How can we help you?

pfSense 2.3.2 router setup

This is a tutorial on how to set up an OpenVPN connection to NordVPN from your pfSense router.

 
pfSense version 2.3.2
  • 1. In order to setup pfSense 2.3.2 with OpenVPN please access your pfSense via browser. Then navigate to System -> Certificate Manager -> CAs.

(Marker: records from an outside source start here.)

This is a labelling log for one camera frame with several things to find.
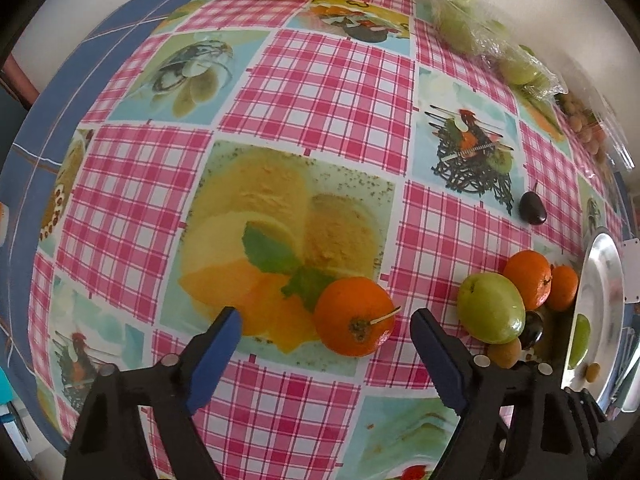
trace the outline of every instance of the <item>tablecloth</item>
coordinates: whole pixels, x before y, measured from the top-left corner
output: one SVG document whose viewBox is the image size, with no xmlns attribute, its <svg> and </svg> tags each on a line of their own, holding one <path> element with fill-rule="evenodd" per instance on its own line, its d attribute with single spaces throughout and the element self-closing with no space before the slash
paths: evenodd
<svg viewBox="0 0 640 480">
<path fill-rule="evenodd" d="M 0 176 L 8 370 L 60 448 L 100 364 L 148 366 L 231 303 L 244 336 L 193 418 L 225 478 L 427 475 L 458 419 L 411 313 L 482 351 L 455 311 L 469 273 L 529 248 L 575 265 L 600 225 L 620 241 L 612 176 L 562 114 L 447 50 L 413 0 L 136 0 L 65 71 Z M 469 132 L 498 149 L 460 156 Z M 532 227 L 517 203 L 534 186 Z M 310 323 L 318 287 L 349 275 L 402 306 L 361 359 Z"/>
</svg>

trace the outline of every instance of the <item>orange fruit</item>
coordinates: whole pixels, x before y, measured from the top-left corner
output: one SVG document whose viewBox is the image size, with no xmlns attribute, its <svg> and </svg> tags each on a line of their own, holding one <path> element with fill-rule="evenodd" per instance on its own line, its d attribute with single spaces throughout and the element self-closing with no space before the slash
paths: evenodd
<svg viewBox="0 0 640 480">
<path fill-rule="evenodd" d="M 385 289 L 360 276 L 336 280 L 320 295 L 314 325 L 324 345 L 337 354 L 362 357 L 384 343 L 394 327 L 395 306 Z"/>
<path fill-rule="evenodd" d="M 546 306 L 564 312 L 572 306 L 578 293 L 578 275 L 571 267 L 561 265 L 551 269 L 551 276 L 551 293 L 546 298 Z"/>
<path fill-rule="evenodd" d="M 520 251 L 507 260 L 502 275 L 516 286 L 524 308 L 535 310 L 551 292 L 551 266 L 536 251 Z"/>
</svg>

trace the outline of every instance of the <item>metal plate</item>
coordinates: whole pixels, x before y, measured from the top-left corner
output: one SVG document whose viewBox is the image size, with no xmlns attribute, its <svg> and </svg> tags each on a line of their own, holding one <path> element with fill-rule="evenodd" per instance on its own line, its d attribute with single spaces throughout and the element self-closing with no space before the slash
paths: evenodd
<svg viewBox="0 0 640 480">
<path fill-rule="evenodd" d="M 580 285 L 575 302 L 571 337 L 564 360 L 562 387 L 580 391 L 587 388 L 597 401 L 600 400 L 616 362 L 620 346 L 624 316 L 622 263 L 616 244 L 609 231 L 599 228 L 582 264 Z M 568 370 L 569 354 L 574 341 L 575 320 L 584 314 L 591 325 L 589 349 L 582 363 L 575 370 Z M 600 364 L 600 374 L 593 383 L 584 380 L 586 367 Z"/>
</svg>

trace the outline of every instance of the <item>green leaf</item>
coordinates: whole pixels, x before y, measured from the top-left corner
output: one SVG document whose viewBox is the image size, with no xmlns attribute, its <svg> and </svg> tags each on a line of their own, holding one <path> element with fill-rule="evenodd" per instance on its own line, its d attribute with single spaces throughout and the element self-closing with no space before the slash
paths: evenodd
<svg viewBox="0 0 640 480">
<path fill-rule="evenodd" d="M 244 228 L 242 244 L 249 263 L 262 272 L 292 274 L 301 265 L 287 244 L 267 236 L 254 225 L 247 224 Z"/>
<path fill-rule="evenodd" d="M 285 298 L 293 294 L 299 295 L 305 308 L 313 312 L 322 292 L 335 280 L 336 278 L 325 274 L 322 270 L 300 267 L 280 291 Z"/>
</svg>

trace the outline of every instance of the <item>black olive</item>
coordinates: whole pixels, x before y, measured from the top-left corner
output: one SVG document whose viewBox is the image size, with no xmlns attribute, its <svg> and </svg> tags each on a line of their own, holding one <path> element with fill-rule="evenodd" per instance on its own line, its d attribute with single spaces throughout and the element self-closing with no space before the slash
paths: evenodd
<svg viewBox="0 0 640 480">
<path fill-rule="evenodd" d="M 546 222 L 546 209 L 540 197 L 535 191 L 527 191 L 518 204 L 520 218 L 531 225 L 540 225 Z"/>
<path fill-rule="evenodd" d="M 542 317 L 537 312 L 528 310 L 524 317 L 524 329 L 518 336 L 523 350 L 529 350 L 542 338 Z"/>
</svg>

You should see this screen:

  • 2. We will configure our pfSense to connect to DK3 server. Press on "+ Add" button. Then fill the fields out like this:

    • Desctiprive Name: NordVPN_DK3_CERT
    • Method: Import an existing Certificate Authority
    • Certificate data: (you can get this certificate by downloading our CA and TLS files from here: https://nordvpn.com/api/static/ca_and_tls_auth_certificates.zip)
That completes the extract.